La iniciativa fue publicada en la revista científica Nature Biotechnology y busca mejorar el diagnóstico y tratamiento del cáncer mediante el análisis automatizado de datos genómicos.
DeepSomatic emplea redes neuronales convolucionales para identificar variantes genéticas somáticas en células tumorales. Estas mutaciones no son heredadas, sino adquiridas a lo largo de la vida, muchas veces por factores ambientales o errores en la replicación del ADN. Detectarlas resulta clave para entender qué impulsa el crecimiento de un tumor y cómo abordarlo clínicamente.
Según Google, uno de los mayores retos en este campo es diferenciar las verdaderas mutaciones de los errores de secuenciación. DeepSomatic analiza tanto las células tumorales como las células normales del paciente, comparando sus secuencias genéticas. A partir de estos datos, genera imágenes que reflejan las diferencias genéticas, que luego son interpretadas por la red neuronal para identificar las variantes somáticas que podrían estar impulsando el cáncer.
Además, la herramienta es capaz de funcionar incluso sin muestras de células normales, una situación frecuente en casos como leucemias. Esta capacidad amplía su aplicabilidad en entornos clínicos donde los datos son limitados o difíciles de obtener.
Conjunto de datos de referencia y resultados
Para entrenar su modelo de IA, Google colaboró con el Instituto de Genómica de UC Santa Cruz y el Instituto Nacional del Cáncer en la creación de un conjunto de datos llamado CASTLE. Este incluye información genética de seis muestras de cáncer (cuatro de mama y dos de pulmón) analizadas con tres plataformas de secuenciación distintas. La fusión de los datos permitió crear un conjunto de referencia más preciso y diverso.

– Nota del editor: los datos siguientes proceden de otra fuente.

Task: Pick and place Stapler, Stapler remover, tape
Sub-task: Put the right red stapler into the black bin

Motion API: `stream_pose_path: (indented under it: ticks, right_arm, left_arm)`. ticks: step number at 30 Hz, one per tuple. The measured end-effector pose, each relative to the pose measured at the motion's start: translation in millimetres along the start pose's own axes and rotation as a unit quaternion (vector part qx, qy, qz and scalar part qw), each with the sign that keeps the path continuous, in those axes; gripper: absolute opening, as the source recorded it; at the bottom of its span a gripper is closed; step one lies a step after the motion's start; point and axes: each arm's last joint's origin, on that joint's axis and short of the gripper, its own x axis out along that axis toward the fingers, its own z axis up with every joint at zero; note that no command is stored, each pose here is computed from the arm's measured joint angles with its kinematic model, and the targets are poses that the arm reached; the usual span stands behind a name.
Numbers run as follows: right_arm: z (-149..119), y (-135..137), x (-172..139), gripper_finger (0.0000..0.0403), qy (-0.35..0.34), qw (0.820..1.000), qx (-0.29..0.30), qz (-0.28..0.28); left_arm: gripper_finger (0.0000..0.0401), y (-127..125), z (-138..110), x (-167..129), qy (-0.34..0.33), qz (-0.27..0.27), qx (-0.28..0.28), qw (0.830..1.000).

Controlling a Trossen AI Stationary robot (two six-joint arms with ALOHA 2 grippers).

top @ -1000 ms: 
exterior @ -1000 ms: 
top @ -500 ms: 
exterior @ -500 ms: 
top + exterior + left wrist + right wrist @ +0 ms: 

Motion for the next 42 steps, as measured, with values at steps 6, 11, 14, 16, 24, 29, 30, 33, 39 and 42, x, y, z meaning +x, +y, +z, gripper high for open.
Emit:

Los resultados muestran que DeepSomatic supera a otros métodos existentes, especialmente en la detección de mutaciones complejas como inserciones y deleciones. En plataformas como Illumina, la herramienta alcanzó una puntuación F1 del 90%, superando significativamente a otras soluciones.
También fue evaluada en condiciones más desafiantes, como el análisis de muestras conservadas en parafina (FFPE) y datos de secuenciación del exoma completo (WES). En ambos casos, mantuvo su superioridad frente a métodos tradicionales, demostrando su utilidad incluso con muestras de baja calidad.
Aplicaciones en distintos tipos de cáncer
DeepSomatic demostró su capacidad de generalización al analizar tipos de cáncer para los que no fue entrenada. En el caso de un glioblastoma, logró identificar las variantes clave de la enfermedad. También fue probado en muestras de leucemia pediátrica, en colaboración con Children’s Mercy en Kansas City, detectando mutaciones conocidas y nuevas, incluso sin contar con muestras de células normales.
Google ha liberado tanto el código de DeepSomatic como el conjunto de datos CASTLE para la comunidad científica, con el objetivo de fomentar la investigación y el desarrollo de nuevas terapias personalizadas. Según la compañía, esta herramienta puede convertirse en un recurso valioso para laboratorios y profesionales de la salud, contribuyendo a una mejor comprensión de los tumores y a la medicina de precisión.